[Dataset entries]
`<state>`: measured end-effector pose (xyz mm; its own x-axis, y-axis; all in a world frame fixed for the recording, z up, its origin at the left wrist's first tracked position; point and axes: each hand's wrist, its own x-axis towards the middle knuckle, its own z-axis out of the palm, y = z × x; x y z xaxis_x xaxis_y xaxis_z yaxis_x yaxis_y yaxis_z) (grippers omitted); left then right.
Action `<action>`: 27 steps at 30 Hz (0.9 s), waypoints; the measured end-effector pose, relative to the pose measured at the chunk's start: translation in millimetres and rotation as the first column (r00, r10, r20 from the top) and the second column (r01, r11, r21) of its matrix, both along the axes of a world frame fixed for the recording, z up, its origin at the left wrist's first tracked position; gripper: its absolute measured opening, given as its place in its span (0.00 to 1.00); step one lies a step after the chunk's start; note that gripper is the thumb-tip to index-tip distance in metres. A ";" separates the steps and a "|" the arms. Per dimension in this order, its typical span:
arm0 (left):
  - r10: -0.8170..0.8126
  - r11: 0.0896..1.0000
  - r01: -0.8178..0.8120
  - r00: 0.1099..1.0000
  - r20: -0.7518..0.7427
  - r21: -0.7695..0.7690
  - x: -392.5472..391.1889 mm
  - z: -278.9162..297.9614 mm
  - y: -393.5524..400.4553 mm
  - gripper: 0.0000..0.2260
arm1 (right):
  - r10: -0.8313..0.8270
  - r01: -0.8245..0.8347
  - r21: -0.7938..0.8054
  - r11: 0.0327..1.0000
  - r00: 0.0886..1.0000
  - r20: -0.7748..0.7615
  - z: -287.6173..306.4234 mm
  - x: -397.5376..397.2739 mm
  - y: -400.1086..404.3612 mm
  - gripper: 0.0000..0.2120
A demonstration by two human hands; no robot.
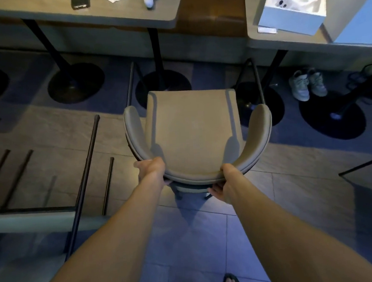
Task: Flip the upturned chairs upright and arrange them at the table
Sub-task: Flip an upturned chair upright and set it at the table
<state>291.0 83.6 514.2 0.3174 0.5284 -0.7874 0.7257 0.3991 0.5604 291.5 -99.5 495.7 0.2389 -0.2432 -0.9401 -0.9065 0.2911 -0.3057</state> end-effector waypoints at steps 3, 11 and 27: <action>-0.013 1.000 0.014 1.000 0.009 -0.022 20.1 3.2 1.3 0.22 | 0.014 -0.015 -0.013 1.000 0.999 -0.036 1.0 20.4 2.1 0.21; -0.081 0.994 0.086 0.995 -0.058 0.072 59.6 -0.4 -0.4 0.20 | -0.065 0.063 -0.057 0.996 0.997 -0.030 -22.6 57.7 5.7 0.23; -0.110 0.994 0.111 0.993 -0.033 0.005 60.6 17.3 1.7 0.19 | -0.148 0.156 -0.177 0.972 0.987 0.057 -23.9 65.6 11.0 0.20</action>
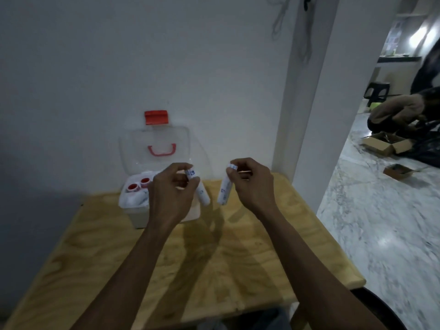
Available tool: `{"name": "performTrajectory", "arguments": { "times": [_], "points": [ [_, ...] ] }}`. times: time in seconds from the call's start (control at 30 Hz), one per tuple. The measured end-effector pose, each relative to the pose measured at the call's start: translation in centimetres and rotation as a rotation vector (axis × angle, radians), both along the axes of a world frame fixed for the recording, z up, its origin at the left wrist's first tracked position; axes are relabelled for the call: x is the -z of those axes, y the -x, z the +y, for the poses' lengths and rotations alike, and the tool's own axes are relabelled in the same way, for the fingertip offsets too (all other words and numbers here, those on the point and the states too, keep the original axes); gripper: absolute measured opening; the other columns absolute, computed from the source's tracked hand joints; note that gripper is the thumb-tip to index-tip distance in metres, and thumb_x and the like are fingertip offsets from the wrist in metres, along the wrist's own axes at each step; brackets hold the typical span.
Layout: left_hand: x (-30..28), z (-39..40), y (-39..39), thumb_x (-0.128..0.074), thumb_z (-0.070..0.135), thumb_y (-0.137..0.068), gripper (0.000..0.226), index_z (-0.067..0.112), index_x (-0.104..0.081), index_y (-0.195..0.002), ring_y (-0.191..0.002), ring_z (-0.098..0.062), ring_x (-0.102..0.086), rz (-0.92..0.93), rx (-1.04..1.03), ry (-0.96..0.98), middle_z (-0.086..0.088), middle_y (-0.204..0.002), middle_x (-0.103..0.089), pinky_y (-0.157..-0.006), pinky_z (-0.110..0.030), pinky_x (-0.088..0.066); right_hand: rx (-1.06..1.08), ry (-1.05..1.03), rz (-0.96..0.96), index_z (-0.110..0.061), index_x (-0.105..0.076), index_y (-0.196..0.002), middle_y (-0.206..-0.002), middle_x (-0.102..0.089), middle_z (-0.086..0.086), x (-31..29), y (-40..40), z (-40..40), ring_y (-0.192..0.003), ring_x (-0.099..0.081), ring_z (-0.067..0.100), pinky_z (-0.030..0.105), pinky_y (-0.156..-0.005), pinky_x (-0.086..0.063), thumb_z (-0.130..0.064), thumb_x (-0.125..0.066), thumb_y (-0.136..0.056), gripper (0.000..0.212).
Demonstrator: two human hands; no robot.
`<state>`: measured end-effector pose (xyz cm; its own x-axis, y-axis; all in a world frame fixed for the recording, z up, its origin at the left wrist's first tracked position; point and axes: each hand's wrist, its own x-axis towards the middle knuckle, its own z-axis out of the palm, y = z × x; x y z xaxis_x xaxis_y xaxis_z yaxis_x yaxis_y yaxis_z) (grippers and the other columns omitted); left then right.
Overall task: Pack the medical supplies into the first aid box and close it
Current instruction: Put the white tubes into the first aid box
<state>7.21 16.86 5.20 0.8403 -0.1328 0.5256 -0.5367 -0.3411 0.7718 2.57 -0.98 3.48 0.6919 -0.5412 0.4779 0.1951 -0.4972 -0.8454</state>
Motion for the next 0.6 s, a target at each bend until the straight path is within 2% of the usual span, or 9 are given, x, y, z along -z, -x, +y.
{"name": "performTrajectory", "arguments": {
  "times": [0.1,0.27,0.47,0.6],
  "points": [
    [-0.9,2.5,-1.7,-0.077,0.014,-0.077,0.025,0.018,-0.070,-0.100,-0.069,0.010,-0.064,-0.058,-0.082,0.031,0.006,-0.076,-0.070,-0.061,-0.007,-0.049,-0.023,-0.009,-0.065,-0.019,-0.072,-0.097,-0.086,-0.070,-0.015,-1.4,-1.6,2.0,-0.076,-0.067,0.001,0.015,-0.068,-0.053,-0.022,-0.071,-0.086,0.011],
    [-0.6,4.2,-4.2,-0.077,0.020,-0.077,0.025,0.023,-0.069,-0.101,-0.074,-0.001,-0.069,-0.072,-0.116,-0.024,0.007,-0.082,-0.072,-0.071,-0.028,-0.058,-0.092,0.043,-0.094,-0.018,-0.071,-0.099,-0.087,-0.070,-0.012,-2.2,-3.9,4.7,-0.080,-0.067,0.001,0.016,-0.071,-0.055,-0.020,-0.071,-0.087,0.012],
    [1.5,3.9,-5.2,-0.077,0.018,-0.076,0.023,0.023,-0.069,-0.098,-0.076,0.002,-0.068,-0.030,-0.048,-0.068,0.009,-0.080,-0.071,-0.069,-0.027,-0.058,-0.139,0.144,-0.034,-0.021,-0.072,-0.097,-0.087,-0.069,-0.016,-0.7,-5.0,5.3,-0.083,-0.067,-0.003,0.021,-0.074,-0.056,-0.023,-0.071,-0.087,0.011],
    [2.6,3.4,-5.5,-0.077,0.020,-0.077,0.023,0.025,-0.068,-0.098,-0.077,-0.004,-0.069,0.002,-0.005,-0.127,0.004,-0.083,-0.073,-0.072,-0.031,-0.057,-0.157,0.201,0.020,-0.020,-0.072,-0.096,-0.088,-0.068,-0.017,0.3,-5.1,4.9,-0.080,-0.063,-0.012,0.009,-0.071,-0.049,-0.021,-0.072,-0.087,0.009]
  ]
}}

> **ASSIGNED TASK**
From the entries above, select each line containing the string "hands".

> **ANSWER TO THE EXERCISE**
A demonstration by two human hands; no robot.
Demonstrator: two human hands; no robot.

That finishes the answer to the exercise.